I mentioned the importance of "originality" earlier in this series. I do not think its importance can be overestimated. As a job-candidate, you are in pile of anywhere from 100-500 candidates. Almost all of these candidates have received roughly the same job-market advice and preparation in their PhD programs. The unintended consequence is that PhD programs actually come across something like job-candidate Pez dispensers, churning out candidates who mostly look alike: candidates with similar publication numbers, similar teaching styles (usually traditional Socratic dialogue), similar dissertation projects (in many cases variations on the same currently-"hot" topic), and so on. It's not impossible to get a job this way. But, in my experience, the biggest difficulty candidates have is standing out. As a search committee member, you read dozens or hundreds of files, they all seem to blur into each others…and then someone is just…different. Their project is cool and different, their teaching style is unique and pedagogically well-explained and justified, they have been involved in university service, they have a public presence (perhaps as someone who does public philosophy)…and as a search committee member, you just think to yourself, "What a breath of fresh air!" Here's my advice: be that candidate. Be different. Stand out. Not every search committee member will like the way you stand out. But standing out is better than blending into the woodwork.

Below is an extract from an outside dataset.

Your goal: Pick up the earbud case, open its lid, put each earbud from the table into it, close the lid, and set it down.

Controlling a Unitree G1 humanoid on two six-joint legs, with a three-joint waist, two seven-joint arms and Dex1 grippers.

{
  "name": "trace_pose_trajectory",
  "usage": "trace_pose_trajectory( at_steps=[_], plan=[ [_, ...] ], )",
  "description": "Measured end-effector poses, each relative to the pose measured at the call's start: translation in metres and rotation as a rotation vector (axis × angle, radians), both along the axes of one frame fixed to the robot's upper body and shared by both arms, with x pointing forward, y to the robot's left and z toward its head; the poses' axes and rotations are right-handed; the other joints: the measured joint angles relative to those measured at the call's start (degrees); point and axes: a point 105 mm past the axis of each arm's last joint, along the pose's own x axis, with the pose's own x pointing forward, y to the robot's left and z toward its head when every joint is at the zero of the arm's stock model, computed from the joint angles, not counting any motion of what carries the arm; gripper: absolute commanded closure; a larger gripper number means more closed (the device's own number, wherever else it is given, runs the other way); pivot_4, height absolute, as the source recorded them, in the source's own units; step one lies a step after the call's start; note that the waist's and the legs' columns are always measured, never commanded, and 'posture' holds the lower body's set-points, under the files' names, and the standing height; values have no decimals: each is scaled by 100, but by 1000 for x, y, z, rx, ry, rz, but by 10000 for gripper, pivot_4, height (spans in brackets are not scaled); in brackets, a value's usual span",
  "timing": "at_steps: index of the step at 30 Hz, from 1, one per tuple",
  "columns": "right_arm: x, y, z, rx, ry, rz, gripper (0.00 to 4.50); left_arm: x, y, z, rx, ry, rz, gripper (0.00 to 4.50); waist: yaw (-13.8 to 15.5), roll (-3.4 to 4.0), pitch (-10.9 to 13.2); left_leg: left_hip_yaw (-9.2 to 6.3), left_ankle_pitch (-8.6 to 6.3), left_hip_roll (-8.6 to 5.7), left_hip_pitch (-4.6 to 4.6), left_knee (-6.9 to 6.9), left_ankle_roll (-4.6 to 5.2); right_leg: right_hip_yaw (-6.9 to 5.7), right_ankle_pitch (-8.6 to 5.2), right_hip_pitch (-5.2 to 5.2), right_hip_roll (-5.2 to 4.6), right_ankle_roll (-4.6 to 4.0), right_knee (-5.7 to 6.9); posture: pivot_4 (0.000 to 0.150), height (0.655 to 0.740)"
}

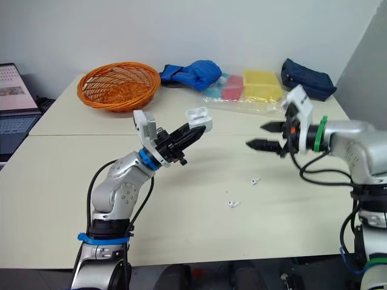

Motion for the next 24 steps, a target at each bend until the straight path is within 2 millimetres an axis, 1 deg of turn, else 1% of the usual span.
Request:
trace_pose_trajectory(
  at_steps=[2, 4, 5, 8, 10, 12, 14, 18, 20, 24],
  plan=[
    [-14, 13, -27, -4, 62, 73, 264, -5, 11, -13, 27, -7, 13, 37293, -20, 2, 2, -2, 0, 3, -1, -6, 0, 1, 0, -9, 4, 0, 4, 1500, 7400],
    [-25, 26, -35, -27, 51, 151, 264, -6, 16, -18, 23, 0, 17, 37293, -4, 7, 5, -7, 0, 5, -7, -6, 0, -7, 1, -11, 3, -1, 6, 1500, 7400],
    [-28, 30, -35, -43, 24, 179, 264, -9, 18, -19, 32, -14, 12, 37293, 9, 7, 4, -8, 0, 4, -6, -3, -1, -12, 2, -8, 3, 0, 6, 1500, 7400],
    [-33, 37, -44, -86, -31, 218, 264, -18, 24, -27, 41, -15, 4, 37293, 28, 6, 4, -3, 0, 2, -3, 9, -1, -15, 6, 2, -3, 6, 1, 1500, 7400],
    [-37, 48, -62, -106, -41, 253, 264, -26, 28, -35, 26, 10, 12, 37293, 20, 3, 2, 2, 0, 2, -3, 11, -1, -9, 8, 2, -5, 9, -1, 1500, 7400],
    [-43, 59, -79, -112, -18, 292, 264, -29, 33, -40, 13, 28, 32, 37293, 28, 4, 3, 1, 0, 1, -4, 13, -1, -11, 10, -1, -7, 10, 1, 1500, 7400],
    [-44, 61, -86, -129, -11, 302, 264, -33, 35, -39, 13, 21, 40, 37293, 32, 4, 3, 1, 0, 0, -4, 15, -1, -11, 11, 0, -7, 10, 2, 1500, 7400],
    [-39, 56, -99, -198, -22, 288, 264, -36, 35, -34, 18, -1, 49, 37293, 51, 3, 2, 1, 0, -1, -3, 19, -1, -13, 12, 4, -8, 10, 1, 1500, 7400],
    [-38, 52, -109, -251, -18, 289, 264, -37, 34, -32, 18, -10, 49, 37293, 49, 3, 2, 2, 0, -1, -3, 18, -1, -11, 12, 3, -8, 10, 1, 1500, 7400],
    [-38, 47, -111, -321, -55, 310, 264, -37, 34, -30, 22, -17, 51, 37293, 51, 3, 1, 0, 0, 0, -2, 17, -1, -14, 12, 3, -7, 10, 1, 1500, 7400]
  ],
)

Tip 5: prepare assiduously–when it comes to your dossier, for first-round interviews, and on-campus interviews–and present yourself as a professional.

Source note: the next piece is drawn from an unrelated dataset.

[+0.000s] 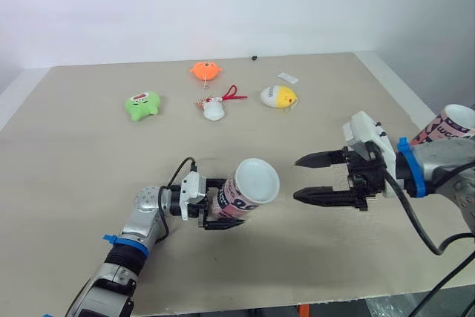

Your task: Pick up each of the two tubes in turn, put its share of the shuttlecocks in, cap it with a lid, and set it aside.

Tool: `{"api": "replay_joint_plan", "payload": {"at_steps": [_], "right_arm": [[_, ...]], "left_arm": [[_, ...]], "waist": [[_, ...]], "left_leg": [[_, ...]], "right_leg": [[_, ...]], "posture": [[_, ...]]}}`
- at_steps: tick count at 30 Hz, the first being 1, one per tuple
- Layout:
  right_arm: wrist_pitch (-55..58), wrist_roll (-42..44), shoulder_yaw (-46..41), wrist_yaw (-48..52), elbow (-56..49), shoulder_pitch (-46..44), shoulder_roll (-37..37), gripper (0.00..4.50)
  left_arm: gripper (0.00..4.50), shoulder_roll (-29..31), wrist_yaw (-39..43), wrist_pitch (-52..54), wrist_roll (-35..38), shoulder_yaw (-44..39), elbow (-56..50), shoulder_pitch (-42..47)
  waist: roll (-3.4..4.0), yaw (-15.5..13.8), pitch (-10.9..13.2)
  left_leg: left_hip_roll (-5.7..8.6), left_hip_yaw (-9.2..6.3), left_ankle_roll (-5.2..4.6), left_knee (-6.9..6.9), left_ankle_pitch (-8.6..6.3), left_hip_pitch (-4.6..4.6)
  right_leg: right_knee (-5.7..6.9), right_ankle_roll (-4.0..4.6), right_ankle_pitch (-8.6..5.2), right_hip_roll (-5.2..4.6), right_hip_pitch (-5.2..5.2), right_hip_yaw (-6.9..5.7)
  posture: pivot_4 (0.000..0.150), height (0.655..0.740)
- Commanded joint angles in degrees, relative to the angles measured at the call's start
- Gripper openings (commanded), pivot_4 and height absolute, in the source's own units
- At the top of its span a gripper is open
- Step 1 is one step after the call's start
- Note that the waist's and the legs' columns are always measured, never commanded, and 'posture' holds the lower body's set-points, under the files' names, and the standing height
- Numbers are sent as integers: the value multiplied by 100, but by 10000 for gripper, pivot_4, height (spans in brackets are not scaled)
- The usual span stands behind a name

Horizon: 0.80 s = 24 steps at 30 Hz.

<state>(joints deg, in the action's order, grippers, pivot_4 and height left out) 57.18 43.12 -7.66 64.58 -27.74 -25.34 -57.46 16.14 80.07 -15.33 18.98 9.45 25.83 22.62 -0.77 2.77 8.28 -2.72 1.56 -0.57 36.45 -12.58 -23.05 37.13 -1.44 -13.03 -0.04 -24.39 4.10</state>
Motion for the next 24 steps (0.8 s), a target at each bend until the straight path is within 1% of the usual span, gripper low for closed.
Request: {"api": "replay_joint_plan", "payload": {"at_steps": [1, 10, 17, 24], "right_arm": [[-103, 77, -95, -54, 104, -131, -71, 44696], [-120, 106, 182, 12, 227, -258, -44, 44696], [-141, 128, 274, 4, 271, -302, -16, 44696], [-183, 122, 245, -19, 121, -35, -62, 44696]], "left_arm": [[45000, 239, 65, 134, 126, -169, -120, -245], [45000, 651, 88, 371, 220, -203, -715, -673], [45000, 686, 92, 383, 249, -169, -772, -694], [45000, 825, 139, 513, 233, -136, -903, -745]], "waist": [[0, -1, 0], [-10, -6, 6], [-16, -17, 10], [-21, -17, 12]], "left_leg": [[-1, 0, 0, 0, 0, 0], [-4, 1, -6, -1, -10, -5], [-3, 2, -7, -1, -12, -6], [-4, 1, -7, -1, -12, -6]], "right_leg": [[0, 2, -1, 0, 0, -1], [-1, -14, -3, -1, -1, -2], [-1, -6, -9, -3, -1, -2], [-1, -13, -6, -2, -1, -3]], "posture": [[1500, 7400], [1500, 7400], [1500, 7400], [1500, 7400]]}}
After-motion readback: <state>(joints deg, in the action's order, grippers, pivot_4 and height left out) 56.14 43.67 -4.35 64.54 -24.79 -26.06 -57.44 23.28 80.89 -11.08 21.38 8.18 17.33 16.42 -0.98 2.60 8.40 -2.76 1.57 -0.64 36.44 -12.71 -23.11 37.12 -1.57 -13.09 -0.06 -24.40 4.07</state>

They say football is a "game of inches." The same is true of the job-market. Take it from Tony D'Amato in Any Given Sunday:
You know, when you get old, in life, things get taken from you. I mean, that's… that's… that's a part of life. But, you only learn that when you start losin' stuff. You find out life's this game of inches, so is football. Because in either game – life or football – the margin for error is so small. I mean, one half a step too late or too early and you don't quite make it. One half second too slow, too fast and you don't quite catch it. The inches we need are everywhere around us. They're in every break of the game, every minute, every second. On this team we fight for that inch. On this team we tear ourselves and everyone else around us to pieces for that inch. We claw with our fingernails for that inch…And I know, if I'm gonna have any life anymore it's because I'm still willing to fight and die for that inch, because that's what living is, the six inches in front of your face.
Again, luck plays an unfortunate role on the market, as it does throughout life in this world (sigh). But I mean this seriously: if you absolutely kill it–if you have a good CV, one that shows you care about more than research; and if you present yourself the right way in your cover letter, teaching statement, research statement, not making the mistakes that many candidates make; if your prepare for and practice the hell out of your interviews, actually taking the time to learn about the place you're applying to; and so on…it all makes a difference. The job-market really is a "game of inches." Decisions about who to interview often come down to small things. A few interviewees blow their interviews, most perform roughly the same, and one or two kill it. It's the latter who tend to be hired. While there is much about Stoicism I disagree with, there is one thing I don't: as much of this life is out of your control, it's the parts that are under your control that you should focus on. Because those are the only things you can make a difference with…and they may well make the difference in the end. I've been on three search committees. I've seen it happen.
Those are my top-5 tips. They may be right, they may be wrong. As always, I am happy to listen to dissenting voices, and encourage you all to share your views, and indeed, your top-5 tips. But these are mine and the reasons I give them.